Le débat s’est donc déplacé ces dernières années, alors que le discours du RN séduit de plus en plus de Juifs: faut-il voter contre le RN pour ce qu’ils entendent nous faire potentiellement, comme l’interdiction de l’abattage rituel ou de la circoncision, et pour leur passé, ou pour les valeurs qu’ils représentent ?

Rappeler sans cesse l’histoire de leur antisémitisme, de leurs liens avec des personnages douteux ne fonctionne plus. La peur et les expériences antisémites que beaucoup vivent sont un vivier de votes beaucoup plus que des arguments théoriques d’éventuels problèmes à venir pour les Juifs. Si aujourd’hui nous avons le devoir de nous opposer au RN, c’est au nom de notre histoire qui nous apprend que si l’on nous dit que nos problèmes proviennent tous d’un même groupe, d’une même communauté, qui est essentialisée, fantasmée, pour être mieux stigmatisée et détestée, ce n’est pas la bonne solution et c’est au contraire un affront à nos ancêtres ainsi qu’à nos textes sacrés. 

« Tu aimeras l’étranger comme toi-même, car tu as été étranger en terre d’Égypte », nous dit la Torah (Lévitique 19,34). On ne peut rejouer notre déracinement chaque année le soir du séder sans être sensible au sort des déracinés d’aujourd’hui. Les percevoir uniquement comme une menace, c’est tomber dans les travers dont nous avons été maintes fois les victimes.

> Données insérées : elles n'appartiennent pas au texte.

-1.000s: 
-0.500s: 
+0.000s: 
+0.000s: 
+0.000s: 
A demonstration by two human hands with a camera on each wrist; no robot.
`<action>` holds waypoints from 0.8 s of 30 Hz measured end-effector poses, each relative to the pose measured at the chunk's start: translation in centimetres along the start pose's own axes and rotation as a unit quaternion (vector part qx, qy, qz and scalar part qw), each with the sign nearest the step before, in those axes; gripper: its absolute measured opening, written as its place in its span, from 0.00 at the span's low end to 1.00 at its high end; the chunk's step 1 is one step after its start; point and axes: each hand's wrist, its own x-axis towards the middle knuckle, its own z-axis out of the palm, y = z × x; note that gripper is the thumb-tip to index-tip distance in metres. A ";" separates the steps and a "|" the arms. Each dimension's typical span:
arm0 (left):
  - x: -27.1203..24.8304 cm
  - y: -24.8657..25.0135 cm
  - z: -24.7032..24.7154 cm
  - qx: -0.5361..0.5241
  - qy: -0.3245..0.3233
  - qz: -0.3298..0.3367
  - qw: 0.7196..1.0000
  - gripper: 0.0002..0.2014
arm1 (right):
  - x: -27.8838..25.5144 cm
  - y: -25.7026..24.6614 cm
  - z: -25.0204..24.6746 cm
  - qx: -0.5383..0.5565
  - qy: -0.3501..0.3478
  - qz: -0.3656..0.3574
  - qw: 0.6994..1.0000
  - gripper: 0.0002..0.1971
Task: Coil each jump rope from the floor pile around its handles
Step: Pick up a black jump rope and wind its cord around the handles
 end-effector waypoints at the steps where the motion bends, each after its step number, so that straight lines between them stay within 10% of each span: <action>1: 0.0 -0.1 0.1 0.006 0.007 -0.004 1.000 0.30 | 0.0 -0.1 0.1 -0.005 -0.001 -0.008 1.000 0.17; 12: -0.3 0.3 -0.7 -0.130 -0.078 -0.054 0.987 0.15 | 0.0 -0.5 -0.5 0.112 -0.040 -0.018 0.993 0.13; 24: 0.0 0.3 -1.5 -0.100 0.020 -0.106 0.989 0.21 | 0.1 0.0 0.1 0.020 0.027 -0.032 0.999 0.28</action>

Certes, il y a un chantier aujourd’hui, des fossés à combler. Les communautés juives et musulmanes sont plus que jamais éloignées à cause des affinités respectives liées au conflit actuel. Il y a un manque cruel de formation et de connaissance à tous les niveaux de la population sur ce qu’est l’antisémitisme. Les politiques soufflent sur les braises, préférant polariser que tisser des liens et les réparer. Cette réparation, appelons-la de tous nos vœux, mais elle se fera sans les extrêmes, et jamais, au grand jamais, en accueillant ces fossoyeurs de la République au pouvoir.